Similar situations are reported in other states including Uttar Pradesh, Bihar, Punjab and West Bengal. Most hospitals, which suffer from the worst staffing shortages, including AIIMS, have now suspended some of the routine inpatient admissions and elective surgeries. AIIMS has also closed its specialized clinics and partially restricted outpatient visits, in order to adjust the staff shortage and meet the growing demand at COVID counters. The Institute has also asked some of its faculty members to reduce their winter vacation to return to work.

“The decision to suspend some of the routine services was aimed at minimizing the spread of COVID infection among other patients and also using the available workforce to meet the growing demand for inpatient treatment with COVID -19, ”said a senior AIIMS official, asking not to be identified.

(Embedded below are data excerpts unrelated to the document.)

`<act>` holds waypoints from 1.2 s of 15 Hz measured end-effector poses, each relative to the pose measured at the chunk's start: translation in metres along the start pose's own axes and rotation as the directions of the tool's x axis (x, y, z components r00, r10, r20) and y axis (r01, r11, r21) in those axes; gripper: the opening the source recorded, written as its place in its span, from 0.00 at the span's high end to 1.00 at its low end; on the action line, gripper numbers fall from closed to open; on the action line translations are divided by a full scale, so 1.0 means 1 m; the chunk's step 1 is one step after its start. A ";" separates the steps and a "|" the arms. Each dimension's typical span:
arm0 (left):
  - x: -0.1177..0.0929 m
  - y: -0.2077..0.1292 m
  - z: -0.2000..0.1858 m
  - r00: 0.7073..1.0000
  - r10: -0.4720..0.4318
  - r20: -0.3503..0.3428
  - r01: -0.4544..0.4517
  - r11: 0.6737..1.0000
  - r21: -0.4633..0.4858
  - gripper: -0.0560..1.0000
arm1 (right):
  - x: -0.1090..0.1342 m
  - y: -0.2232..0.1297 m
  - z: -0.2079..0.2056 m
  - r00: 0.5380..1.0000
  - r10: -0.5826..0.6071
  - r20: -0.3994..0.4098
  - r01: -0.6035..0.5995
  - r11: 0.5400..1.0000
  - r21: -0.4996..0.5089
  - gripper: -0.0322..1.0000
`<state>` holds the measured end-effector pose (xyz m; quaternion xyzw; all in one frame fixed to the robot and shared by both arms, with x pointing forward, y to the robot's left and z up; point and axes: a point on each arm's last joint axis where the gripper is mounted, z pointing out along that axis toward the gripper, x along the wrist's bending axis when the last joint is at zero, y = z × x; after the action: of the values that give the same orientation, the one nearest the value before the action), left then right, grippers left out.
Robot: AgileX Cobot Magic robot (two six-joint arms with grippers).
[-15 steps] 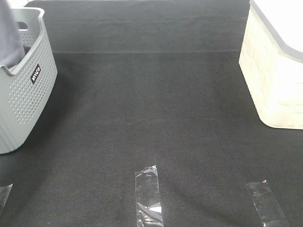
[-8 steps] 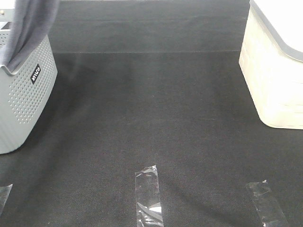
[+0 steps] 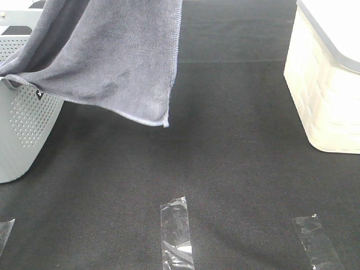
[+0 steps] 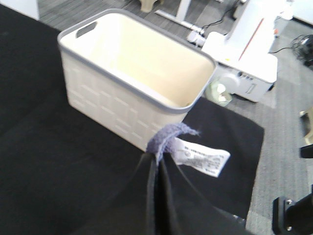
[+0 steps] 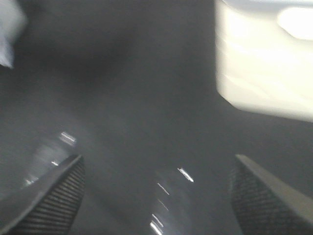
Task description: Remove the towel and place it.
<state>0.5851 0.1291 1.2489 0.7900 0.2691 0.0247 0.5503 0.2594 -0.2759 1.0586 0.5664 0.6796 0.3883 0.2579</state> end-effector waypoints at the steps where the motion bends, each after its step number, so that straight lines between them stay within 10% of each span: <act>1: -0.002 0.001 -0.001 1.000 -0.001 0.012 0.001 1.000 -0.010 0.95 | 0.005 0.010 0.006 0.997 -0.021 -0.076 0.018 0.999 -0.040 0.24; 4: -0.008 0.005 -0.003 0.998 -0.016 0.058 0.018 0.999 -0.042 0.95 | 0.016 0.037 0.029 0.947 -0.113 -0.299 0.095 0.993 -0.077 0.24; 8: -0.031 0.007 0.011 0.991 0.012 0.132 -0.007 0.999 -0.035 0.95 | 0.024 0.065 0.084 0.758 -0.201 -0.620 0.173 0.979 -0.106 0.24; 18: -0.062 0.002 0.035 0.982 0.080 0.172 -0.086 0.996 0.029 0.95 | 0.004 0.067 0.191 0.660 -0.033 -0.751 -0.012 0.998 -0.055 0.24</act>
<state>0.5445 0.0704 1.2532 0.8097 0.1882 -0.0250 0.5554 0.4474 -0.2231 1.0062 0.3446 0.7178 0.6043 -0.0275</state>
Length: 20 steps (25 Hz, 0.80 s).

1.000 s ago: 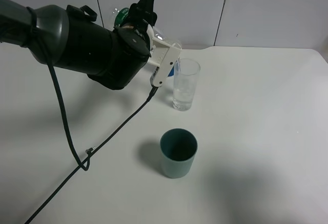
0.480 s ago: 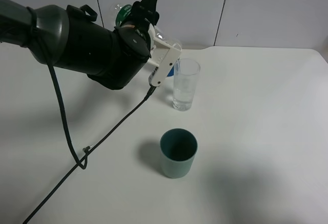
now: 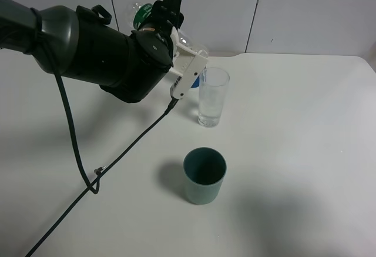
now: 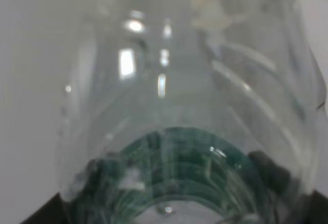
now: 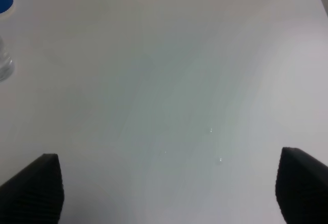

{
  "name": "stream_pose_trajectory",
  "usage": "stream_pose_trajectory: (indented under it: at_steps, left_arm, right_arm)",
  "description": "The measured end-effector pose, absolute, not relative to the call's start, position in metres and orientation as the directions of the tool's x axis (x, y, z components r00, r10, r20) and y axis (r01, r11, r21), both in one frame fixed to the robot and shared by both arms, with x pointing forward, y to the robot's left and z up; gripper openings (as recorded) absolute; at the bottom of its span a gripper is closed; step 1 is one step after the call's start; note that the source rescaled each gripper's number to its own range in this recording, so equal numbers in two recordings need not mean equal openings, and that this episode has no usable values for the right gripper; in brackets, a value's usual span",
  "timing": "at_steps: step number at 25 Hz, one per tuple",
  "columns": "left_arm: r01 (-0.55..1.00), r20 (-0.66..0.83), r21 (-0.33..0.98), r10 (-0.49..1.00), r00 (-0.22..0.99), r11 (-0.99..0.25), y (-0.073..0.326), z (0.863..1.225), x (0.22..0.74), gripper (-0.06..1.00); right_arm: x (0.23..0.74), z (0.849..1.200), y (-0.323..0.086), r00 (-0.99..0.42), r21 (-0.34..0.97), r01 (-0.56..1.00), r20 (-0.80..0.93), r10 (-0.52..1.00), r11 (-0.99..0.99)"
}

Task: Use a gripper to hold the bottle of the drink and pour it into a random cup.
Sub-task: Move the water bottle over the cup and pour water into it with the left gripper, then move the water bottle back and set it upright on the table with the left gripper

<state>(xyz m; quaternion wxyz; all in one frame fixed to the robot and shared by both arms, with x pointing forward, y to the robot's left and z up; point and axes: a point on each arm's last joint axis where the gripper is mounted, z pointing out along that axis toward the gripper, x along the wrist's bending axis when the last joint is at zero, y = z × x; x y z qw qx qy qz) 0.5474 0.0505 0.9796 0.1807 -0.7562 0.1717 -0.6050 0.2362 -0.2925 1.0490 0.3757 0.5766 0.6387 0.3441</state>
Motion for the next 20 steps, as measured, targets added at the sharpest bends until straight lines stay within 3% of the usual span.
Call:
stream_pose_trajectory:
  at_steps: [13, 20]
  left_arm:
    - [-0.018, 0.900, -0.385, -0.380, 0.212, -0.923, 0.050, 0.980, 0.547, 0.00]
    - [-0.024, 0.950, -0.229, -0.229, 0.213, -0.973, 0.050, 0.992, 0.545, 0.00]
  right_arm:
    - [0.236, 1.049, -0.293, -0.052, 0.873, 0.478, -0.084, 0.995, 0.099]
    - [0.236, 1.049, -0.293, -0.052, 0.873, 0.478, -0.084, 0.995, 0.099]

While the key factor that led to the sudden increase in COVID infection is the higher transmissibility of the virus, which is now proven in the air, the other reason is non-compliance with appropriate COVID behaviors. on both sides as well as the non-availability of personal protective equipment such as appropriate masks, hand sanitizer and heavy-duty body protection to medical staff in most hospitals, says Dr Utture.

Adding fuel to the fire, the delay in NEET PG counseling has also led to a shortage of resident physicians, who typically take care of the routine outpatient crowd as well as day-to-day admission cases. .

“Anticipating the third wave and this crisis, we had warned the Department of Health with several recalls over the past three months requesting vaccine recalls for healthcare workers as well as the hiring of more doctors, who wait a lot outside to join government service. But instead, the ministry was content to take care of it and is now trying to address the labor shortage by shortening the quarantine and the time of rest of the patients, declared the president of the. IMA, Dr Jayalal.

The government also wasted at least four months completing the PG advice. The membership of these young doctors has also been delayed, he added.

Although the health infrastructure and supplies of materials appear to be adequate this time around to meet the challenge of the third wave, health experts are now worried about the worst-case scenario after large electoral rallies in Uttar Pradesh and the Punjab. An acute workforce problem will wreak major havoc in the coming days, as the attendance of COVID patients in all hospitals nationwide is set to increase severalfold, as more healthcare workers fall ill in due to their increased exposure to carriers of the virus.

Positive data for Covid among healthcare workers in top hospitals as of January 8:


AIIMS Delhi – 400

Ram Manohar Lohia – 96

Safdarjung Hospital –17

Shri Ganga Ram Hospital – 19

Rest of Delhi Hospitals – 460


KEM Hospital – 157

Sion Hospital – 32

JJ Hospital Group – 67

Remains of hospitals in Maharashtra – 570


Calcutta Medical College Hospital – 182

NRS Medical College Hospital – 63


Nalanda Medical College and Hospital – 76

Hospitals in the rest of Bihar – 162


Medanta Hospital – 40

Hospitals in the rest of the UP – 136


Rajinder Hospital and Faculty of Medicine – 91

Hospitals in the rest of Punjab –

CH Unnikrishnan is Founder and Editor-in-Chief of Future Medicine India. The opinions expressed are personal.